Gossamer-winged Butterflies

  1. Acadian Hairstreak
  2. Coral Hairstreak
  3. Northern Spring Azure
  4. Silvery Blue


  1. Great-spangled Fritillary
  2. Aphrodite Fritillary
  3. Pearl Crescent
  4. Northern Crescent
  5. Baltimore Checkerspot
  6. Eastern Comma
  7. Grey Comma
  8. Mourning Cloak
  9. White Admiral
  10. Viceroy
  11. Northern Pearly-eye
  12. Eyed Brown
  13. Little Wood Satyr
  14. Common Wood-nymph


  1. Northern Cloudywing
  2. Dreamy Duskywing
  3. Arctic Skipper
  4. Least Skipper
  5. Peck’s Skipper
  6. Tawny-edged Skipper
  7. Crossline Skipper
  8. Long Dash Skipper
  9. Hobomok Skipper
  10. Two-spotted Skipper
  11. Dun Skipper
  12. Common Roadside Skipper

Although I don’t imagine I can add too many more species to this list, I am looking forward to returning in the spring when early-flying species such as Canadian Tiger Swallowtail, Henry’s Elfin, Eastern Pine Elfin, Compton’s Tortoiseshell, and Juvenal’s Duskywing will be flying.
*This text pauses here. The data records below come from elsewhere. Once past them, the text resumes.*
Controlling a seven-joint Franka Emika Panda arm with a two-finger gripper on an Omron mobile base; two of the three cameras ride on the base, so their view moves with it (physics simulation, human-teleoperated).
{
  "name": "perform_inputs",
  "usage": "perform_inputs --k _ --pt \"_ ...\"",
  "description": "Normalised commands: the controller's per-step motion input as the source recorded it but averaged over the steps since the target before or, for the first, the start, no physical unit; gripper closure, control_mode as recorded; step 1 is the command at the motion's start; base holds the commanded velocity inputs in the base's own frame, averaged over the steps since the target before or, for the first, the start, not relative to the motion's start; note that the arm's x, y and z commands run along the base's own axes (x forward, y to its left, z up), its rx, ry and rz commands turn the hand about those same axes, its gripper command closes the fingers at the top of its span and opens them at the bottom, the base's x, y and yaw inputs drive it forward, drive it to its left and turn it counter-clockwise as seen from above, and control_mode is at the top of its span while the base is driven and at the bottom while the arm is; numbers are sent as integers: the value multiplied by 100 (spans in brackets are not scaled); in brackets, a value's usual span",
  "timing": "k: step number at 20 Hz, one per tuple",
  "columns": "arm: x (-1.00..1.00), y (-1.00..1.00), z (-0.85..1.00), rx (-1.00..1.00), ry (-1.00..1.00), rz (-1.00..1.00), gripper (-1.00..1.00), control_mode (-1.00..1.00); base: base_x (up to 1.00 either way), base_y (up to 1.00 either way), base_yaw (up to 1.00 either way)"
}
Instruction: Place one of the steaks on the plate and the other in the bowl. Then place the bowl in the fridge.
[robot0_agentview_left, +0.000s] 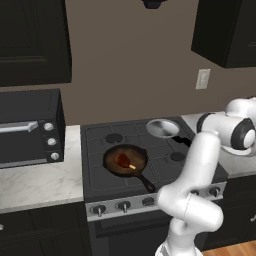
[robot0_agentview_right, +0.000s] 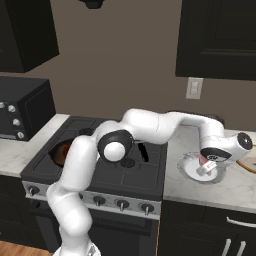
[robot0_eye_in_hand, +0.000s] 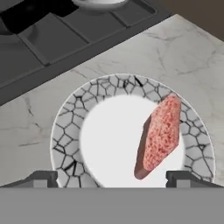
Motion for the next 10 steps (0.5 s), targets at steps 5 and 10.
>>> perform_inputs --k 5,10 --pt "-46 56 70 -6 -4 3 -100 -100 0 0 0" --pt "-62 44 59 -5 -4 -1 -100 -100 0 0 0"
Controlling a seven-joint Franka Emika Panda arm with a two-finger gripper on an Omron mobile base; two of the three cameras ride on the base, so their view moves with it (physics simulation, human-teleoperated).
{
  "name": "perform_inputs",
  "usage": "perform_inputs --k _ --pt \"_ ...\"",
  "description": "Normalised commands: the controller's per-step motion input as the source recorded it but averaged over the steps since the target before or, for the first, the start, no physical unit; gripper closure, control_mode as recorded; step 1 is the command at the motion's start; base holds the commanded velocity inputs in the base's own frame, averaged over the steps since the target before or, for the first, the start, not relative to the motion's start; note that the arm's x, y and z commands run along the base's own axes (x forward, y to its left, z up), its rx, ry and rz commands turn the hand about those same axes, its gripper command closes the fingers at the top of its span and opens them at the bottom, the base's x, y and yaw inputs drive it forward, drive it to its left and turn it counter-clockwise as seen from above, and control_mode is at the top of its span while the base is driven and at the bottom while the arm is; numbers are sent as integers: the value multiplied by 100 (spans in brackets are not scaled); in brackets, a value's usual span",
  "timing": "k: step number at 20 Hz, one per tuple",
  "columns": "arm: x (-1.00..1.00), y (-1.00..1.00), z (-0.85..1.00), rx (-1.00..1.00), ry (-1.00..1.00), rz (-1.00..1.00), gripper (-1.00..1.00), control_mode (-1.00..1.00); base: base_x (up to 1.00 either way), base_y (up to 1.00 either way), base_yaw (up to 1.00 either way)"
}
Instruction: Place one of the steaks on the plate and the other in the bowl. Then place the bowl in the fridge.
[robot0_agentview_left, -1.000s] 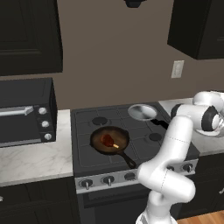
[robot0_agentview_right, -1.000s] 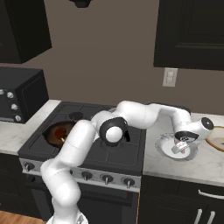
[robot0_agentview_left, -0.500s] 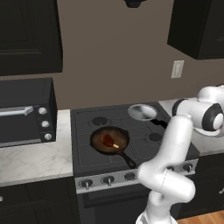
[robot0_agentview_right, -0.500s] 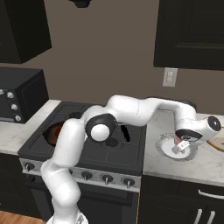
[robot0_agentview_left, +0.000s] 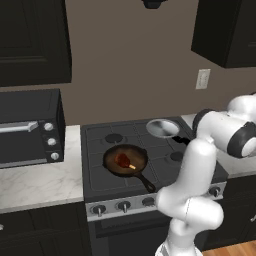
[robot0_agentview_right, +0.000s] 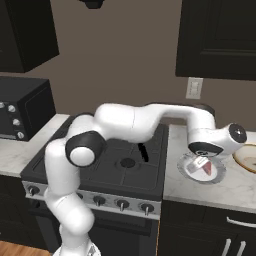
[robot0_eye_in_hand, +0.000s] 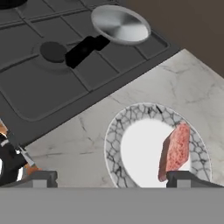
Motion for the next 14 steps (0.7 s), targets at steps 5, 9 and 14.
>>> perform_inputs --k 5,9,14 --pt "-47 62 26 -3 -4 -11 -100 -100 0 0 0" --pt "-7 71 21 0 -7 -19 -100 -100 0 0 0" --pt "0 66 18 0 3 -24 -100 -100 0 0 0"
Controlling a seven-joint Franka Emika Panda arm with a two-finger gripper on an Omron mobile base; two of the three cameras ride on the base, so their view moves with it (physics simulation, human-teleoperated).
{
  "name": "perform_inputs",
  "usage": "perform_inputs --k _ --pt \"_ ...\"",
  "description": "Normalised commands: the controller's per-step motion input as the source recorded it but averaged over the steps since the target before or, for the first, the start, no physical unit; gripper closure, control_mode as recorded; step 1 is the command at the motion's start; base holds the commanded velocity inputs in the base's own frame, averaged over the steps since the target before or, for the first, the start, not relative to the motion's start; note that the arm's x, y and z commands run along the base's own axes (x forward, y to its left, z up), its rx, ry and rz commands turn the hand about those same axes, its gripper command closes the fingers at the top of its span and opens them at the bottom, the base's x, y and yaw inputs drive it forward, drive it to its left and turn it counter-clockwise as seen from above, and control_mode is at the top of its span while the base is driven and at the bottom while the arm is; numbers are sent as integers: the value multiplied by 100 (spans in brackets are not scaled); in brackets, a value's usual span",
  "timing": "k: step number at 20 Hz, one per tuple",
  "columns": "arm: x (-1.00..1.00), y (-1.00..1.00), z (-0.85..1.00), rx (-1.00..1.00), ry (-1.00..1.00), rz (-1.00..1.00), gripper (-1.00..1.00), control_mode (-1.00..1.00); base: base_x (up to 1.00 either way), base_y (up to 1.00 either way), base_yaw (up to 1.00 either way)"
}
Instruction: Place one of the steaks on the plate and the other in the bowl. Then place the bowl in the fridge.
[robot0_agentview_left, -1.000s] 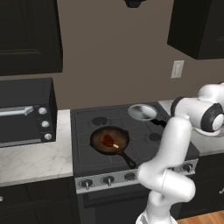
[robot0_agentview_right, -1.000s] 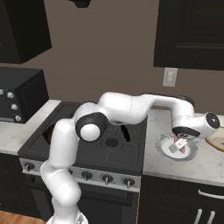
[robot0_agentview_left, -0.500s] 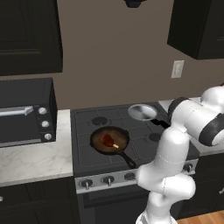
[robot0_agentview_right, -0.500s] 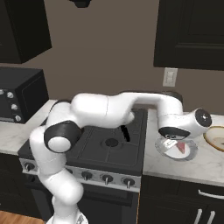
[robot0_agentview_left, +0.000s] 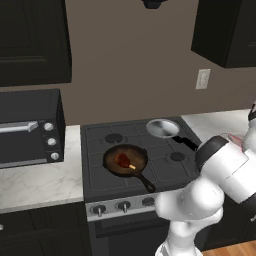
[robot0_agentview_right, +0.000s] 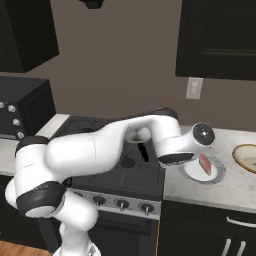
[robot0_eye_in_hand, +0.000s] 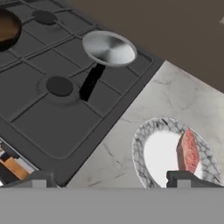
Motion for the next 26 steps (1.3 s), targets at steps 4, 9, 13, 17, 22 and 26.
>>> perform_inputs --k 4,9,13,17,22,26 --pt "-8 79 1 0 14 -25 -100 -100 0 0 0" --pt "-13 88 0 0 20 -23 -100 -100 0 0 0" --pt "-8 92 0 0 18 -24 -100 -100 0 0 0" --pt "-21 92 4 0 9 -31 -100 -100 0 0 0" --pt "-25 94 3 0 0 -44 -100 -100 0 0 0" --pt "-11 90 13 0 0 -43 -100 -100 0 0 0"
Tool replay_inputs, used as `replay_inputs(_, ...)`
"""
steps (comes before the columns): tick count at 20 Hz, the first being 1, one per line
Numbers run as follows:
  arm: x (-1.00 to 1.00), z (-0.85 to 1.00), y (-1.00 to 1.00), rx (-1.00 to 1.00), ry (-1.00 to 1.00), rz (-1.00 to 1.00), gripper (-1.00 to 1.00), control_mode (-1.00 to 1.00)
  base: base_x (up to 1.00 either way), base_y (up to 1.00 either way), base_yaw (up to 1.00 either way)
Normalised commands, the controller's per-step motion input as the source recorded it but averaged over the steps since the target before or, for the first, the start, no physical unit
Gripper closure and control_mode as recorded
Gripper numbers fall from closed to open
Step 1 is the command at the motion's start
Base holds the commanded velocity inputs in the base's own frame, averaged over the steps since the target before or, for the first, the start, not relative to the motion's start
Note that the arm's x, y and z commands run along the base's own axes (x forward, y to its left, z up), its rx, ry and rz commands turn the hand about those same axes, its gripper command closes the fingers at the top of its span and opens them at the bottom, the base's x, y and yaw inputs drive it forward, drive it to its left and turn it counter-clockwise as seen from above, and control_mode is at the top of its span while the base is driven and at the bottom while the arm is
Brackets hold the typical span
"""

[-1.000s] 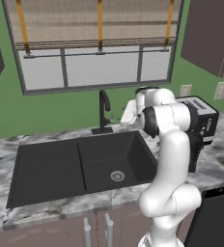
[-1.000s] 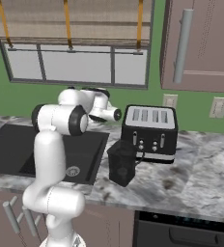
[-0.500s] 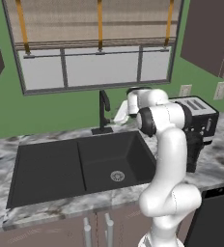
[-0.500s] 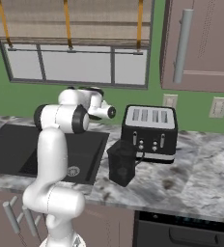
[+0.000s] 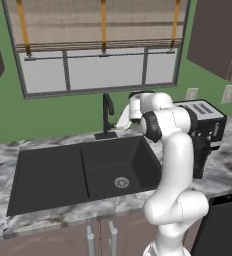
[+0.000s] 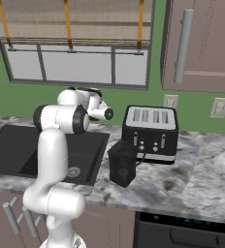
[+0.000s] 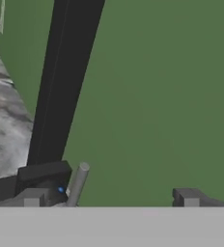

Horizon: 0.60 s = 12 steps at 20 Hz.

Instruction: Turn on the sink faucet and place the jug under the water for a few seconds to fill it up.

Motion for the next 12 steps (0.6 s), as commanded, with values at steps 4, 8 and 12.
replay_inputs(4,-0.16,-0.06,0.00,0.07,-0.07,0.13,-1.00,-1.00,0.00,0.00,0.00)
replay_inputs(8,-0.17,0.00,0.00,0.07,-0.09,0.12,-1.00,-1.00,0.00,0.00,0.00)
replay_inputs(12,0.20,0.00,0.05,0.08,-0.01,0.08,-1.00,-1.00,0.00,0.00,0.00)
Other species I should be able to find over the summer include Bronze Copper, Banded Hairstreak, Common Ringlet, Monarch, Red Admiral, and perhaps Painted or American Lady depending on whether good numbers of migrants arrive in the spring. And, with luck, perhaps I can even find some of the less common sedge skippers or gossamer-winged butterflies!